### What is needed
Once the lines below holding the string "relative" are counted, give that number alone.

### Data excerpts
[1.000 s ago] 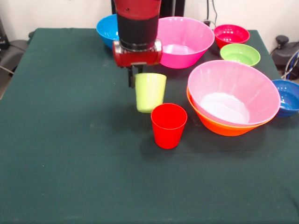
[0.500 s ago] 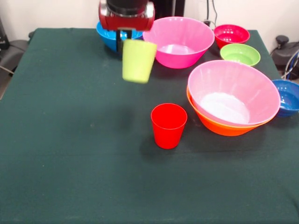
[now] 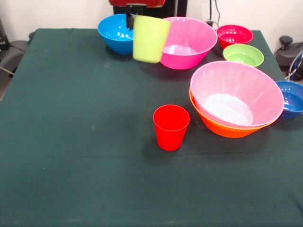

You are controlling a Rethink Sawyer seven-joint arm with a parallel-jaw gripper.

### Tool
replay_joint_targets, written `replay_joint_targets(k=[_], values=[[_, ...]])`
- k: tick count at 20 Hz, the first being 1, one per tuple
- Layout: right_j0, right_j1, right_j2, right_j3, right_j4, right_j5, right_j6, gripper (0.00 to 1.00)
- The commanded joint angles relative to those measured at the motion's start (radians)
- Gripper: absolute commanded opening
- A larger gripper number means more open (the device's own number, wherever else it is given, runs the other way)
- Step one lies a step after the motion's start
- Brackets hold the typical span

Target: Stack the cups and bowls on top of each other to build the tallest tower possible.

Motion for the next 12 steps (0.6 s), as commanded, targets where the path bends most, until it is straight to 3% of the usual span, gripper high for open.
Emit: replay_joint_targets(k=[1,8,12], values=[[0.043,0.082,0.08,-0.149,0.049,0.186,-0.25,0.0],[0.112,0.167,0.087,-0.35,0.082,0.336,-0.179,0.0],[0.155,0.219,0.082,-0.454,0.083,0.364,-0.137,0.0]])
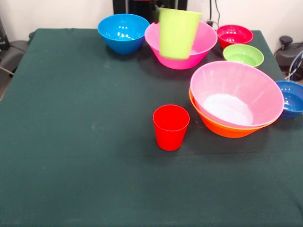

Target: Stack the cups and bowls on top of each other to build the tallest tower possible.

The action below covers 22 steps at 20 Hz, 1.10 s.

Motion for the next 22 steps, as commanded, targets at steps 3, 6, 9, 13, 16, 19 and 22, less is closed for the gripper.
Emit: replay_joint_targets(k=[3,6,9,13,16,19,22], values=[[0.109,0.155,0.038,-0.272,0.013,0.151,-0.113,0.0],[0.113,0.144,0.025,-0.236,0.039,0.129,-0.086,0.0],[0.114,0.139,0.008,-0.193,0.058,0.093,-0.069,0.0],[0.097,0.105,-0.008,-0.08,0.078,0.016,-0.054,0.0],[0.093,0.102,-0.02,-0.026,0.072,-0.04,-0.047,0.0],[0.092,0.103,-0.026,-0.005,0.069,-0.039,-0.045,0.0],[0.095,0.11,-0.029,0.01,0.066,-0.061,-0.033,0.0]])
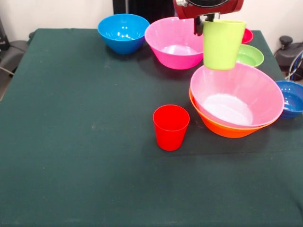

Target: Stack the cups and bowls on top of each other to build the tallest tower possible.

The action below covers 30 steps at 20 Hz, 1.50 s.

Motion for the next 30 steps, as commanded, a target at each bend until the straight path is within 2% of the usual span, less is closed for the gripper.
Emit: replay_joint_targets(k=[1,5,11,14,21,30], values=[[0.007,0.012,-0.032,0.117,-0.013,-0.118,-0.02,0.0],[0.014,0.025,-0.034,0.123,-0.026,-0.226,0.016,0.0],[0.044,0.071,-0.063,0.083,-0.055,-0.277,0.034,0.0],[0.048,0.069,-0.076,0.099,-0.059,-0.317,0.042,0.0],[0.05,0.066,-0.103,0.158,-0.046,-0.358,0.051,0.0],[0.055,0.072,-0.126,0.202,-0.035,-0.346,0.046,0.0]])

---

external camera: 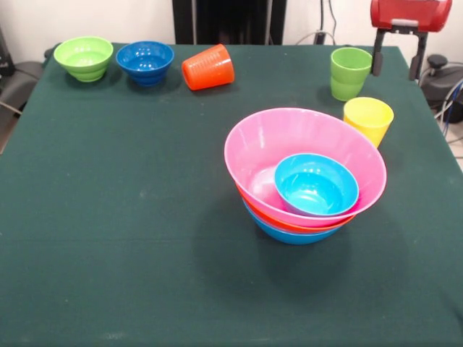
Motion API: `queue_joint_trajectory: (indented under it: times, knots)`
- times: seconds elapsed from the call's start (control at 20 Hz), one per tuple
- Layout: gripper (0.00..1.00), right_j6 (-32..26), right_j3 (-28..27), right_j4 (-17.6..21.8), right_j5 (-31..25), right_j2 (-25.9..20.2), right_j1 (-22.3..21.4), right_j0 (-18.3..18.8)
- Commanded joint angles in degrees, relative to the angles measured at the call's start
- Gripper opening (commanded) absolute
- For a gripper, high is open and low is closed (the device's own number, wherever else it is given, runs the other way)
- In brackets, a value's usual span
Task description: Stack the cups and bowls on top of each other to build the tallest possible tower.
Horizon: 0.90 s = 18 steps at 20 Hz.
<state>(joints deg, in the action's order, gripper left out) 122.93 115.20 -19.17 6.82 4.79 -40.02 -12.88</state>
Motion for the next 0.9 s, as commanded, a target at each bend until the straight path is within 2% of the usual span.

### Answer below
2